— Data extracts —
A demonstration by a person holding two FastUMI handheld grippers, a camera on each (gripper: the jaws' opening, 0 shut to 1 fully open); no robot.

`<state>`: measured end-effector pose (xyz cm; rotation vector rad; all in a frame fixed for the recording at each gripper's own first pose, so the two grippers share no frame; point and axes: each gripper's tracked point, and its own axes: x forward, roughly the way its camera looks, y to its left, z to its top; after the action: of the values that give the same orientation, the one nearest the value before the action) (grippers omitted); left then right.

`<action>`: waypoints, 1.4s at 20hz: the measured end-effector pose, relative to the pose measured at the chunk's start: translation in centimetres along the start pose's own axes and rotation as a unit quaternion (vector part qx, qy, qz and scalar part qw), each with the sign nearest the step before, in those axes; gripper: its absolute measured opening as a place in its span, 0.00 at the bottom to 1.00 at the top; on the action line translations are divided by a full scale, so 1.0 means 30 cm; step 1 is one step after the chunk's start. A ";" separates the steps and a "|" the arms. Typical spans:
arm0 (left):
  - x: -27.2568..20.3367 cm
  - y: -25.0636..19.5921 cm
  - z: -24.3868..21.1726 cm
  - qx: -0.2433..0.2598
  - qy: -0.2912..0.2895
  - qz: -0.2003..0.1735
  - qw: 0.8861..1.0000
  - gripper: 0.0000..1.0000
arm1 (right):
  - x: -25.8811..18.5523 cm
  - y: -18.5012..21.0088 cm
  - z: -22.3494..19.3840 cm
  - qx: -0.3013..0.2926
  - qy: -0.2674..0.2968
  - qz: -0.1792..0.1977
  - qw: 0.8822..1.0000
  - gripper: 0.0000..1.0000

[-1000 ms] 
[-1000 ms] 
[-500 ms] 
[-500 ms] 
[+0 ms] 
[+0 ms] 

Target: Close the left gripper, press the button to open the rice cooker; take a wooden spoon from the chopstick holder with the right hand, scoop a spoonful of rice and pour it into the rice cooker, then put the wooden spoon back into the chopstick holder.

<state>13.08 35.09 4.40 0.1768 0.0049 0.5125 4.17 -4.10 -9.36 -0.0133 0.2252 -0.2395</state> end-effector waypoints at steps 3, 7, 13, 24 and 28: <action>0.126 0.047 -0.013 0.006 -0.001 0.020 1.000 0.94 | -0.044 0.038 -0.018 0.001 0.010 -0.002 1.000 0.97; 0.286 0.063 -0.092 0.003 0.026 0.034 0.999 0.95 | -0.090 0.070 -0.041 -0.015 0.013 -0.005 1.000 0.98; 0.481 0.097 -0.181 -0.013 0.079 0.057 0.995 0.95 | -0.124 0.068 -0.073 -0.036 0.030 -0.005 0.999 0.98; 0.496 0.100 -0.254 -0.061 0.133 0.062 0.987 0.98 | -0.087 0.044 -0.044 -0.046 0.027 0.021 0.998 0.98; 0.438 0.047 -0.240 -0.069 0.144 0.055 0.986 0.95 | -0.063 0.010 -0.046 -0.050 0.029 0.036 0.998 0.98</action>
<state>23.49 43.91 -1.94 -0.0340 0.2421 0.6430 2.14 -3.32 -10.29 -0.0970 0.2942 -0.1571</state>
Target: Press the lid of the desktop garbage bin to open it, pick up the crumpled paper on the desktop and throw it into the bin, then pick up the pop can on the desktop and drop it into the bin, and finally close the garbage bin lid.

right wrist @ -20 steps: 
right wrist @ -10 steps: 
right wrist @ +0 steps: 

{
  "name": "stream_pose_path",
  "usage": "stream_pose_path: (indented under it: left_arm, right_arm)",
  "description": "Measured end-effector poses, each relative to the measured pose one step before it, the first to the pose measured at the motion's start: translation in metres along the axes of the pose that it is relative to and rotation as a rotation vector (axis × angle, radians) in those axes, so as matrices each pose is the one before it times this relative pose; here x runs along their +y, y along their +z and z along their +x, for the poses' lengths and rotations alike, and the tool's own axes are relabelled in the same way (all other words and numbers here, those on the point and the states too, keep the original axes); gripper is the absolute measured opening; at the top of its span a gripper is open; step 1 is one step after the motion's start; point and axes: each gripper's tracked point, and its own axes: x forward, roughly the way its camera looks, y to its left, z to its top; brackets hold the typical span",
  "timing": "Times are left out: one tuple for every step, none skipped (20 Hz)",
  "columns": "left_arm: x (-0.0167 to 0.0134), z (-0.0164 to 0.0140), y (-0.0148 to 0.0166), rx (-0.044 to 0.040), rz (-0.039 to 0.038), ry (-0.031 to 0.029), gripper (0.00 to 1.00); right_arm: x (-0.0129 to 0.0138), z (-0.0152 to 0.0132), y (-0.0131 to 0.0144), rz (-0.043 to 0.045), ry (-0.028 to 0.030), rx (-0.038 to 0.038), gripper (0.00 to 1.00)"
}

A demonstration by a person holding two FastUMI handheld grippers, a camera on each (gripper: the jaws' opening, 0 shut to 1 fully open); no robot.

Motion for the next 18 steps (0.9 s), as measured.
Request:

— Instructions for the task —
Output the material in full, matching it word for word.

— Completed exercise —
A demonstration by a person holding two FastUMI handheld grippers, a camera on each (gripper: the jaws' opening, 0 shut to 1 fully open); no robot.

`<state>`: measured end-effector pose (xyz cm; rotation vector rad; all in a frame fixed for the recording at each gripper's own first pose, so the two grippers share no frame; point and axes: each gripper's tracked point, and its own axes: x forward, roughly the way its camera looks, y to its left, z to its top; after the action: of the values that give the same orientation, the one nearest the value before the action) (grippers omitted); left then right.

`<action>`: waypoints, 1.4s at 20hz: the measured end-effector pose, relative to the pose measured at the chunk's start: translation in centimetres along the start pose's own axes and rotation as a unit quaternion (vector part qx, qy, qz and scalar part qw), each with the sign nearest the step before, in those axes; gripper: its absolute measured opening as a place in its span, 0.00 at the bottom to 1.00 at the top; on the action line translations are divided by a full scale, so 1.0 means 30 cm; step 1 is one step after the chunk's start. A ";" separates the steps and a "|" the arms. Typical spans:
arm0 (left):
  - x: -27.2568..20.3367 cm
  - y: -25.0636..19.5921 cm
  - z: -24.3868..21.1726 cm
  - qx: -0.2433..0.2598
  - qy: -0.2912..0.2895
  - qz: -0.2003..0.1735
  - qw: 0.8861..1.0000
  - gripper: 0.0000..1.0000
arm1 (right):
  - x: -25.8811..18.5523 cm
  - y: -18.5012..21.0088 cm
  - z: -22.3494..19.3840 cm
  - qx: -0.3013..0.2926
  - qy: -0.2674..0.2968
  - qz: -0.1792..0.1977
  - qw: 0.8822..1.0000
  - gripper: 0.0000..1.0000

[-1000 ms] 
[-1000 ms] 
[-500 ms] 
[-500 ms] 
[+0 ms] 
[+0 ms] 

Target: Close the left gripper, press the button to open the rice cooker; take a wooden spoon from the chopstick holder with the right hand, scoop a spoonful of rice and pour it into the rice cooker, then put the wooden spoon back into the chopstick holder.

<state>13.08 35.09 4.40 0.1768 0.0049 0.5125 4.17 -4.10 -9.36 -0.0133 0.2252 -0.2395</state> end-effector waypoints at steps 3, 7, 13, 24 and 28: <action>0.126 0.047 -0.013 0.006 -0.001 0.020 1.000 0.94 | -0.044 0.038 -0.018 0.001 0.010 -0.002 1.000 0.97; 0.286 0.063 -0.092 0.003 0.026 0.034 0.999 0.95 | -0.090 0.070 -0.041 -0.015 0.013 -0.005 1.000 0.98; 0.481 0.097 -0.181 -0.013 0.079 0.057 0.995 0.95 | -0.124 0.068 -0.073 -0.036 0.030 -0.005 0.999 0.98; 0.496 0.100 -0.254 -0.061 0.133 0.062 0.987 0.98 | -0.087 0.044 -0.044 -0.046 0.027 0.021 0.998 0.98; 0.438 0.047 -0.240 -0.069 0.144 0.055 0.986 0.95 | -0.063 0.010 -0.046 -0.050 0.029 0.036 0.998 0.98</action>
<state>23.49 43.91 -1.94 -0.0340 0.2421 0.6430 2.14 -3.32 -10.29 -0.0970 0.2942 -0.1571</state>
Target: Press the lid of the desktop garbage bin to open it, pick up the crumpled paper on the desktop and throw it into the bin, then pick up the pop can on the desktop and drop it into the bin, and finally close the garbage bin lid.

right wrist @ -20 steps: 
right wrist @ -10 steps: 
right wrist @ +0 steps: 

{
  "name": "stream_pose_path",
  "usage": "stream_pose_path: (indented under it: left_arm, right_arm)",
  "description": "Measured end-effector poses, each relative to the measured pose one step before it, the first to the pose measured at the motion's start: translation in metres along the axes of the pose that it is relative to and rotation as a rotation vector (axis × angle, radians) in those axes, so as matrices each pose is the one before it times this relative pose; here x runs along their +y, y along their +z and z along their +x, for the poses' lengths and rotations alike, and the tool's own axes are relabelled in the same way (all other words and numbers here, those on the point and the states too, keep the original axes); gripper is the absolute measured opening; at the top of its span a gripper is open; step 1 is one step after the motion's start; point and axes: each gripper's tracked point, and its own axes: x forward, roughly the way its camera looks, y to its left, z to its top; brackets hold the typical span",
  "timing": "Times are left out: one tuple for every step, none skipped (20 Hz)",
  "columns": "left_arm: x (-0.0167 to 0.0134), z (-0.0164 to 0.0140), y (-0.0148 to 0.0166), rx (-0.044 to 0.040), rz (-0.039 to 0.038), ry (-0.031 to 0.029), gripper (0.00 to 1.00); right_arm: x (-0.0129 to 0.0138), z (-0.0152 to 0.0132), y (-0.0131 to 0.0144), rz (-0.043 to 0.045), ry (-0.028 to 0.030), rx (-0.038 to 0.038), gripper (0.00 to 1.00)"
}

A demonstration by a person holding two FastUMI handheld grippers, a camera on each (gripper: the jaws' opening, 0 shut to 1 fully open); no robot.

Motion for the next 18 steps (0.9 s), as measured.
Request:

This answer requires nothing else.